Amber Rahim Shamsi BBC Urdu Service



Here at the hospital in Rawalpindi the security is extremely tight. They do not let anyone enter the wing where Malala is, and a few hours before Prime Minister Raja Pervaz Ashraf's visit, they did not even allow the families of other patients to go in. They didn't let a woman with a bouquet for Malala get close.

There are a lot of journalists outside the hospital, but the family is keeping away from the media. The doctors who are attending Malala are not picking up the phone anymore.

The press conference with the prime minister was packed with journalists. Everyone was aware of the new threat the Taliban made, but no-one seemed to be afraid of it.

Local officials have offered a 10m rupee ($105,000; £66,000) reward for information leading to the arrest of the attackers.

The shooting has prompted outrage and protests across Pakistan.

On Friday, school children dedicated prayers to her recovery in morning assemblies and she was also remembered during weekly prayers at mosques across the country.

Many prayer leaders condemned the attack, including the chief cleric of Pakistan's largest mosque, Shahi Masjid, in Lahore. He called the young activist an "ambassador of peace and knowledge'".

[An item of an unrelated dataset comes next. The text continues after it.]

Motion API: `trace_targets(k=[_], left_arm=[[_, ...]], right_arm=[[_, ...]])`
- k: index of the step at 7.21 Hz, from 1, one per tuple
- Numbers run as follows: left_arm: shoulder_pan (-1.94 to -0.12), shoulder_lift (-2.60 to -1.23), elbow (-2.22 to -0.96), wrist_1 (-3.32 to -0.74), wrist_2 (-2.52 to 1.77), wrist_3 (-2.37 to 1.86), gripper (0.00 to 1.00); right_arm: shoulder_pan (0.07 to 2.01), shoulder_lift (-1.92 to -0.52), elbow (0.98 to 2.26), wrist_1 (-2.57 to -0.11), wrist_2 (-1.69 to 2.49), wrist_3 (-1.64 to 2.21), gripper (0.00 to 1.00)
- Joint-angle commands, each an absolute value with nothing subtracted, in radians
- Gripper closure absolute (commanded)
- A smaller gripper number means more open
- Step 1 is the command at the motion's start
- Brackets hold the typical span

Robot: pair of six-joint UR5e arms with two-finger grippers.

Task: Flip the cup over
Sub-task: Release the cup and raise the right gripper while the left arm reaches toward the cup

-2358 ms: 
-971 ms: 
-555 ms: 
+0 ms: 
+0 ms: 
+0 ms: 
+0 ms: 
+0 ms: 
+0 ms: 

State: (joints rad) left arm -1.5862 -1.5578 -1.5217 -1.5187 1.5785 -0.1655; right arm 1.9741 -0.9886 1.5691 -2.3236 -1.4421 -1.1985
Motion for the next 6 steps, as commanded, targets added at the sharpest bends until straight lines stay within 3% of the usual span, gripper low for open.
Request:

Schools in the Swat Valley closed on Wednesday - the day after the shooting - in protest at the attack. Rallies have also been held in Islamabad, Peshawar, Lahore, Multan as well as in Malala's hometown of Mingora.

The attack has also drawn widespread international condemnation.
'Critical' hours
Malala Yousafzai was being treated in an intensive care unit in Peshawar before doctors decided to move her to the Armed Forces Institute of Cardiology critical care unit in Rawalpindi.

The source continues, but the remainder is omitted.